Provided material below:
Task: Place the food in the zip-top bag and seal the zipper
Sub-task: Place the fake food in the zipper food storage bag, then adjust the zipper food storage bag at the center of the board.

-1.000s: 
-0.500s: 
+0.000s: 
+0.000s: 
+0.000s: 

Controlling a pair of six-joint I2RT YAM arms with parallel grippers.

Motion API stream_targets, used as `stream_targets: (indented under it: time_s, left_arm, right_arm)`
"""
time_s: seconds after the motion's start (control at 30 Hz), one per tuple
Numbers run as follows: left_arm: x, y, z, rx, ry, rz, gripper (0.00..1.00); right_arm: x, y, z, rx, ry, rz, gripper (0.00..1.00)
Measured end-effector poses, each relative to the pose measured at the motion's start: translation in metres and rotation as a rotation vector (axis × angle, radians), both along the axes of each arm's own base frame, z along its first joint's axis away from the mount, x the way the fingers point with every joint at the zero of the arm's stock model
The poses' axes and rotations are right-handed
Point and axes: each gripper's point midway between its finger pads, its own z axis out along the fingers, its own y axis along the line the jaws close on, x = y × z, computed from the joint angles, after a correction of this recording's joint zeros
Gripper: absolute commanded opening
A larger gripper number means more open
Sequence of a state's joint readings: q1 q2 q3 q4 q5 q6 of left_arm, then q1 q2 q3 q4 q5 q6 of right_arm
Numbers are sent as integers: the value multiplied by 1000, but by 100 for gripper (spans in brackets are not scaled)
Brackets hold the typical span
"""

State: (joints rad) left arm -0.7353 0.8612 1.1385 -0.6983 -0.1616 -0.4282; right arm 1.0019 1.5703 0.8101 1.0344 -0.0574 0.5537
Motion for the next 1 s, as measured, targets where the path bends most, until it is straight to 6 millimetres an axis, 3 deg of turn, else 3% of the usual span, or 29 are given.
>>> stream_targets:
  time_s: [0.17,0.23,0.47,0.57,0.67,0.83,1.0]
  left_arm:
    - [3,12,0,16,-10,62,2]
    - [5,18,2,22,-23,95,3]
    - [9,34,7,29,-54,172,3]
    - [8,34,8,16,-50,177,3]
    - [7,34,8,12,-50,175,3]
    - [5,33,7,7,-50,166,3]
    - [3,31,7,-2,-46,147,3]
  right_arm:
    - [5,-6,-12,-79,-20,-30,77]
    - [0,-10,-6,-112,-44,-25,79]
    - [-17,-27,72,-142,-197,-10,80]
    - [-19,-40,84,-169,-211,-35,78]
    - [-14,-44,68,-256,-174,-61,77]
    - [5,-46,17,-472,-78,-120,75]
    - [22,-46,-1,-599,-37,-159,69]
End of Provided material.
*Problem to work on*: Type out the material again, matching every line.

*Exercise output*:
Task: Place the food in the zip-top bag and seal the zipper
Sub-task: Place the fake food in the zipper food storage bag, then adjust the zipper food storage bag at the center of the board.

-1.000s: 
-0.500s: 
+0.000s: 
+0.000s: 
+0.000s: 

Controlling a pair of six-joint I2RT YAM arms with parallel grippers.

Motion API stream_targets, used as `stream_targets: (indented under it: time_s, left_arm, right_arm)`
"""
time_s: seconds after the motion's start (control at 30 Hz), one per tuple
Numbers run as follows: left_arm: x, y, z, rx, ry, rz, gripper (0.00..1.00); right_arm: x, y, z, rx, ry, rz, gripper (0.00..1.00)
Measured end-effector poses, each relative to the pose measured at the motion's start: translation in metres and rotation as a rotation vector (axis × angle, radians), both along the axes of each arm's own base frame, z along its first joint's axis away from the mount, x the way the fingers point with every joint at the zero of the arm's stock model
The poses' axes and rotations are right-handed
Point and axes: each gripper's point midway between its finger pads, its own z axis out along the fingers, its own y axis along the line the jaws close on, x = y × z, computed from the joint angles, after a correction of this recording's joint zeros
Gripper: absolute commanded opening
A larger gripper number means more open
Sequence of a state's joint readings: q1 q2 q3 q4 q5 q6 of left_arm, then q1 q2 q3 q4 q5 q6 of right_arm
Numbers are sent as integers: the value multiplied by 1000, but by 100 for gripper (spans in brackets are not scaled)
Brackets hold the typical span
"""

State: (joints rad) left arm -0.7353 0.8612 1.1385 -0.6983 -0.1616 -0.4282; right arm 1.0019 1.5703 0.8101 1.0344 -0.0574 0.5537
Motion for the next 1 s, as measured, targets where the path bends most, until it is straight to 6 millimetres an axis, 3 deg of turn, else 3% of the usual span, or 29 are given.
>>> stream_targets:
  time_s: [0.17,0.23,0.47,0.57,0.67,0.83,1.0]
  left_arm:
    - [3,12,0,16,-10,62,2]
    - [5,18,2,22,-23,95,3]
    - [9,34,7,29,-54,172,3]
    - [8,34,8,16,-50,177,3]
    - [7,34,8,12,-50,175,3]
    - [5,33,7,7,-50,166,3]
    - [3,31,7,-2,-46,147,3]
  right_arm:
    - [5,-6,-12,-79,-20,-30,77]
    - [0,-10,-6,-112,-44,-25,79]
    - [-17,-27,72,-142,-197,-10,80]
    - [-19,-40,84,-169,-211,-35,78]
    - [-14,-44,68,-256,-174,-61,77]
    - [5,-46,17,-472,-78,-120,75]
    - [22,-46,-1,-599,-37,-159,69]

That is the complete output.